### [What this task involves]
Each line of the material holding the word "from" must be identified and copied.

### [Source data]
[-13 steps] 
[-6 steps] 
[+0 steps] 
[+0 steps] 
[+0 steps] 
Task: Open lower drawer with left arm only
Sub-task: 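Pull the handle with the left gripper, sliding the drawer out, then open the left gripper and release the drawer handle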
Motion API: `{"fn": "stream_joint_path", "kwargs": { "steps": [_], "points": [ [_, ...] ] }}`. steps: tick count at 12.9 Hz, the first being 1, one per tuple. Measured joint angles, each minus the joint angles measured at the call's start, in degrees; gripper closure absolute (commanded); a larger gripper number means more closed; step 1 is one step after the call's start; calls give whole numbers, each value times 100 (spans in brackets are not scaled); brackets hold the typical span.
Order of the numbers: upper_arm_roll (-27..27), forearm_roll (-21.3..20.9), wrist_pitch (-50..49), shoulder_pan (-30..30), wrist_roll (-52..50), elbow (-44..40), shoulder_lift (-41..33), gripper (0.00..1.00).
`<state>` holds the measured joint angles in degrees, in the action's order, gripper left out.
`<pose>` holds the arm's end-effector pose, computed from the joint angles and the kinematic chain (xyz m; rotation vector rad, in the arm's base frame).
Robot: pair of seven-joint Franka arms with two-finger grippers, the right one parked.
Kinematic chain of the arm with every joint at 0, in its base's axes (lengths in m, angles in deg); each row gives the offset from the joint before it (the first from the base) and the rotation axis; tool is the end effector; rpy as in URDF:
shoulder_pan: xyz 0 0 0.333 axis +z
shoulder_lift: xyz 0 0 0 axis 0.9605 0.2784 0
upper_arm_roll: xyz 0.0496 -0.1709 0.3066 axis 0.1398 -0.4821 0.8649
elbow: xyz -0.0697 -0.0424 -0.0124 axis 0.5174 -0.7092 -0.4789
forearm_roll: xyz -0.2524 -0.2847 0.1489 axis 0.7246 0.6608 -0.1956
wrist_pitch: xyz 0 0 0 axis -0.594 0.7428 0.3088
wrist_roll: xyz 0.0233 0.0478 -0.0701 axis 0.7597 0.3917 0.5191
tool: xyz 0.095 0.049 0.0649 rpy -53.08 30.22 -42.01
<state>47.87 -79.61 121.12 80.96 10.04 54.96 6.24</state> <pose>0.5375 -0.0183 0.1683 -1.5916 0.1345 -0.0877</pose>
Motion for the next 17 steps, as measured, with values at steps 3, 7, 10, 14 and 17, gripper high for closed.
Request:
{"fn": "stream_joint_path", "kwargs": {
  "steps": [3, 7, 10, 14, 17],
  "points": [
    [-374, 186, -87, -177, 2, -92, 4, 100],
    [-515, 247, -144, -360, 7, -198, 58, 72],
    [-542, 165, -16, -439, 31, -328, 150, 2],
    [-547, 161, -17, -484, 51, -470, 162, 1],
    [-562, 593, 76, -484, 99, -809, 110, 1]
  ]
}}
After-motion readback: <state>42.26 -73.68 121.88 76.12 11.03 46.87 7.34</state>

### [Reply to the task]
`<pose>` holds the arm's end-effector pose, computed from the joint angles and the kinematic chain (xyz m; rotation vector rad, in the arm's base frame).
Kinematic chain of the arm with every joint at 0, in its base's axes (lengths in m, angles in deg); each row gives the offset from the joint before it (the first from the base) and the rotation axis; tool is the end effector; rpy as in URDF:

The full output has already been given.